Abstract
Major thermal burn injuries result in approximately 40,000 hospitalizations in the United States each year. Chronic pain affects up to 60% of burn survivors, and Black Americans have worse chronic pain outcomes than White Americans. Mechanisms of chronic pain pathogenesis after burn injury, and accounting for these racial differences, remain poorly understood. Due to socioeconomic disadvantage and differences in skin absorption, Black Americans have an increased prevalence of Vitamin D deficiency. We hypothesized that peritraumatic Vitamin D levels predict chronic pain outcomes after burn injury and contribute to racial differences in pain outcomes. Among burn survivors (n = 77, 52% White, 48% Black, 77% male), peritraumatic Vitamin D levels were more likely to be deficient in Blacks vs Whites (27/37 [73%] vs 14/40 [35%], P < .001). Peritraumatic Vitamin D levels were inversely associated with chronic post-burn pain outcomes across all burn injury survivors, including those who were and were not Vitamin D deficient, and accounted for approximately one-third of racial differences in post-burn pain outcome.

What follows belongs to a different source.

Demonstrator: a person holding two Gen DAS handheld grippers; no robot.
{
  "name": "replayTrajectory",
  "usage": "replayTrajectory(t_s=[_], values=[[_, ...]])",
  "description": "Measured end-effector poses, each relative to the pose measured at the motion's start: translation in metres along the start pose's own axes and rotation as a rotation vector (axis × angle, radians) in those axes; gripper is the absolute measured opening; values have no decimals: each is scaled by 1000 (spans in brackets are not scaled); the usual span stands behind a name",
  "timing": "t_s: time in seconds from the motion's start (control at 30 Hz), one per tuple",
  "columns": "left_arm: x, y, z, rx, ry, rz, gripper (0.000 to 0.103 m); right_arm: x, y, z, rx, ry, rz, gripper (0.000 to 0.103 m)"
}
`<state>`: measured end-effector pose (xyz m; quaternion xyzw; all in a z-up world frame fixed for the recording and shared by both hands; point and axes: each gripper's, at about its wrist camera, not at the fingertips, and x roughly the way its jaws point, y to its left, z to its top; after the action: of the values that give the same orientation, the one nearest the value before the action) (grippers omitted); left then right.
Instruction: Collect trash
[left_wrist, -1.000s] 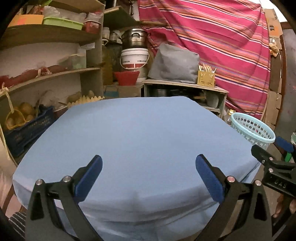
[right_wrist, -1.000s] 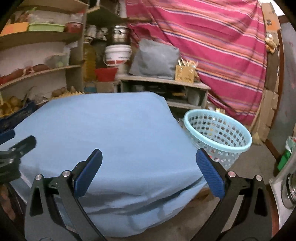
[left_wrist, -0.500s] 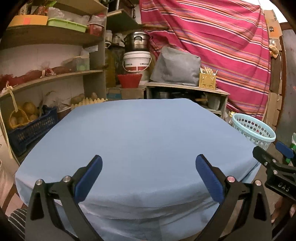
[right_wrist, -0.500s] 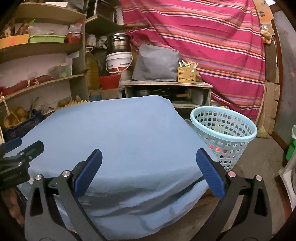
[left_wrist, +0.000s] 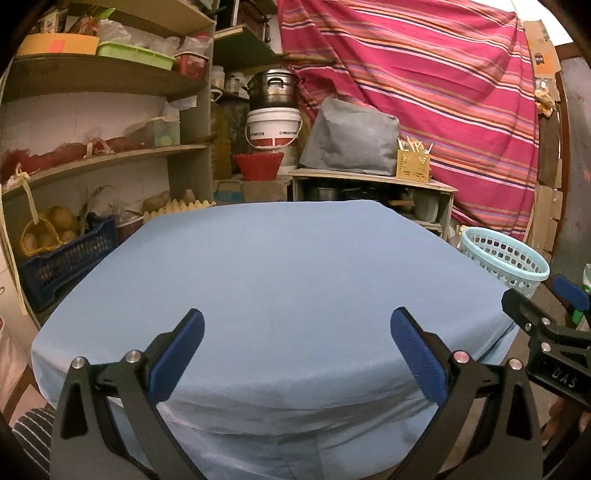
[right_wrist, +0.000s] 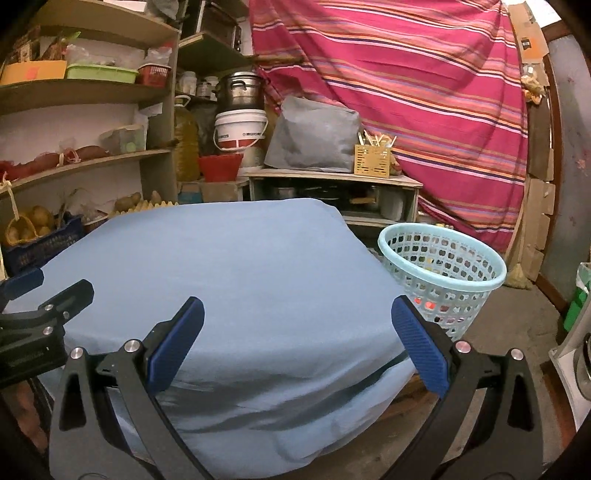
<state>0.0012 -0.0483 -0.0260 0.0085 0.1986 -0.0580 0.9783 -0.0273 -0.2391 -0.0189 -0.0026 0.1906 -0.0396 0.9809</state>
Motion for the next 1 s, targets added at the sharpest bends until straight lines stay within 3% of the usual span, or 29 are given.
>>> replayTrajectory(t_s=[1.0], values=[[-1, 2, -2, 18, -34, 66, 98, -3, 5, -3, -14, -7, -8, 99]])
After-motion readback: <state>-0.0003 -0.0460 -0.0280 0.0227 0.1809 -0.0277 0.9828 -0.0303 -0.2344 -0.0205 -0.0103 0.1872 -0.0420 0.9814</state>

Future studies are needed to evaluate potential mechanisms mediating the effect of Vitamin D on post-burn pain outcomes and the potential efficacy of Vitamin D in improving pain outcomes and reducing racial differences.
Major thermal burn injuries result in approximately 40,000 hospitalizations in the United States each year.1–3 Chronic pain affects up to 60% of burn survivors and results in substantial interference in life function.4–8 Despite this high prevalence and morbidity, mechanisms of chronic pain pathogenesis after burn injury remain poorly understood, and no interventions are available to reduce chronic post-burn pain.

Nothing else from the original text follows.